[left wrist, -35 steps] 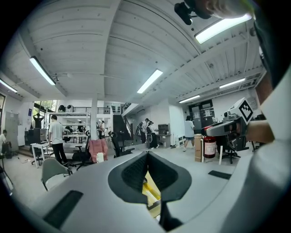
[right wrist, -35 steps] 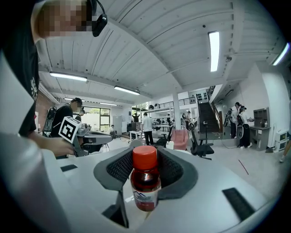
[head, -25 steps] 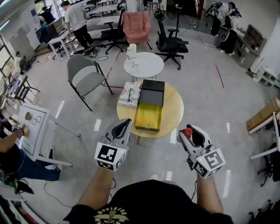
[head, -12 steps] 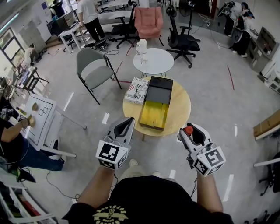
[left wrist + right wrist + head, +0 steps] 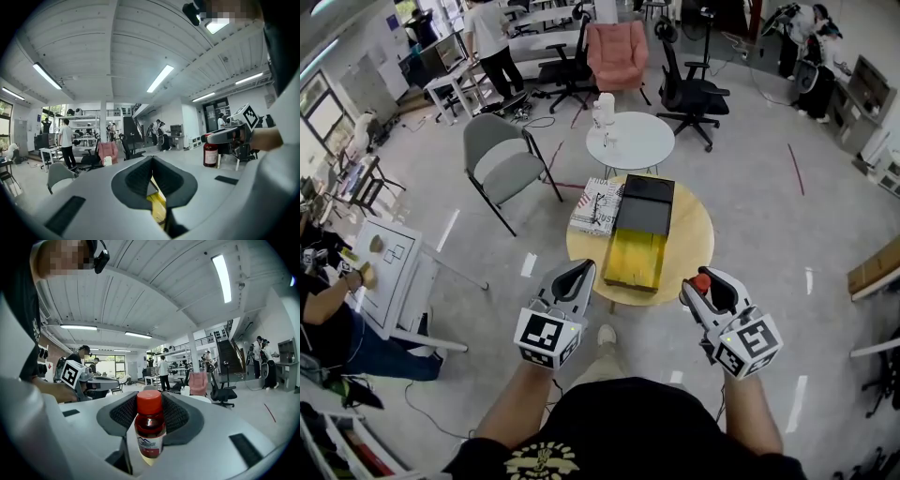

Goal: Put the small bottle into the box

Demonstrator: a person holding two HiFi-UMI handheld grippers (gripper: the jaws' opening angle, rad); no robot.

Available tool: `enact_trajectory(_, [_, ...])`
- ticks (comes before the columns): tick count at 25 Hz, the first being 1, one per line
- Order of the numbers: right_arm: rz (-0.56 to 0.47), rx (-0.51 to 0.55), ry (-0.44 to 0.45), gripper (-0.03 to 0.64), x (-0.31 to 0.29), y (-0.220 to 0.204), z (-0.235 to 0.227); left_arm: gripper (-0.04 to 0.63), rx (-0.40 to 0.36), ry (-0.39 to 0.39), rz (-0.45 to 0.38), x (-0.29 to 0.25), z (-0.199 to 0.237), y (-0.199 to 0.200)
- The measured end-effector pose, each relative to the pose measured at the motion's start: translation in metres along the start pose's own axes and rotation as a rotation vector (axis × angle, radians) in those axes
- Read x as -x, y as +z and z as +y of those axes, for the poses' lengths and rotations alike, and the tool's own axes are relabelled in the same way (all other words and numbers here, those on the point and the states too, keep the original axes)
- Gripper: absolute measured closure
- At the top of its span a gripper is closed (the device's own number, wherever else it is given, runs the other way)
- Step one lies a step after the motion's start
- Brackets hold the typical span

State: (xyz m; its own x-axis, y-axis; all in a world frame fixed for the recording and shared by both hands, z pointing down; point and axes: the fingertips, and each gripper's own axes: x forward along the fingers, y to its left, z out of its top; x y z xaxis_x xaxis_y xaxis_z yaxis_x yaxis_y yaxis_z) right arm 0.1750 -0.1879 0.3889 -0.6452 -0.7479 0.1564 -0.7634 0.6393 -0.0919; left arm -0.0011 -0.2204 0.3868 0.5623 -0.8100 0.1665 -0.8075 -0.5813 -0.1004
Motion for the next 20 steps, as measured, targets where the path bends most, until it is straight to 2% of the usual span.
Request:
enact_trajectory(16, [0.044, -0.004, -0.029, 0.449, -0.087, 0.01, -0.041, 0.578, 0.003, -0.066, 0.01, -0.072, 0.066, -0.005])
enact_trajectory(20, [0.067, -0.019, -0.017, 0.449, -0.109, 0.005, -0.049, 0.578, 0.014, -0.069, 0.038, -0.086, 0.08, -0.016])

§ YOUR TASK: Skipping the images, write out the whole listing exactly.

§ OUTPUT:
[left wrist, -35 steps] 
[right wrist, -35 steps] 
[head, -25 steps] 
[head, -12 steps] 
[left wrist + right wrist + head, +0 steps] 

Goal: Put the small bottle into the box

Demonstrator: a person holding two HiFi-UMI handheld grippers (gripper: the jaws' opening angle, rad); no robot.

Available tool: `enact_trajectory(_, [_, ...])`
- ticks (comes before the columns): tick count at 25 Hz, the first being 1, one per line
- Order of the numbers: right_arm: rz (-0.56 to 0.47), rx (-0.51 to 0.55), ry (-0.44 to 0.45), gripper (-0.03 to 0.64), x (-0.31 to 0.29), y (-0.220 to 0.204), z (-0.235 to 0.227); left_arm: gripper (-0.04 to 0.63), rx (-0.40 to 0.36), ry (-0.39 to 0.39), rz (-0.45 to 0.38), x (-0.29 to 0.25), z (-0.199 to 0.237), y (-0.199 to 0.200)
- The measured end-effector pose, each relative to the pose measured at the motion's start: translation in metres along the start pose's own axes and rotation as a rotation vector (axis × angle, radians) in those axes
- Read x as -x, y as +z and z as +y of those axes, for the poses' lengths and rotations alike, and the tool's own axes are relabelled in the same way (all other words and numbers here, those on the point and the states too, keep the original axes)
- Gripper: absolute measured closure
- At the top of its span a gripper is closed (the device's own number, wherever else it is given, runs the other way)
- Step one lies a step after the motion's start
- Brackets hold the typical span

State: (xyz m; its own x-axis, y-axis; all in a world frame fixed for the recording and shared by both hands, z pointing down; point and axes: the fingertips, and each gripper's own axes: x forward along the fingers, y to its left, z out of its top; x y z xaxis_x xaxis_y xaxis_z yaxis_x yaxis_y yaxis_z) right arm 0.1750 -0.1879 0.3889 -0.6452 -0.7479 0.1564 -0.7634 0.6393 -0.0919; left arm -0.0011 -0.2204 0.3868 0.5623 -0.8100 0.1665 -0.8075 -0.5813 -0.1004
Motion for the next 20 steps, as measured, targets where the path bends most, until it is straight to 2% of the usual span.
Request:
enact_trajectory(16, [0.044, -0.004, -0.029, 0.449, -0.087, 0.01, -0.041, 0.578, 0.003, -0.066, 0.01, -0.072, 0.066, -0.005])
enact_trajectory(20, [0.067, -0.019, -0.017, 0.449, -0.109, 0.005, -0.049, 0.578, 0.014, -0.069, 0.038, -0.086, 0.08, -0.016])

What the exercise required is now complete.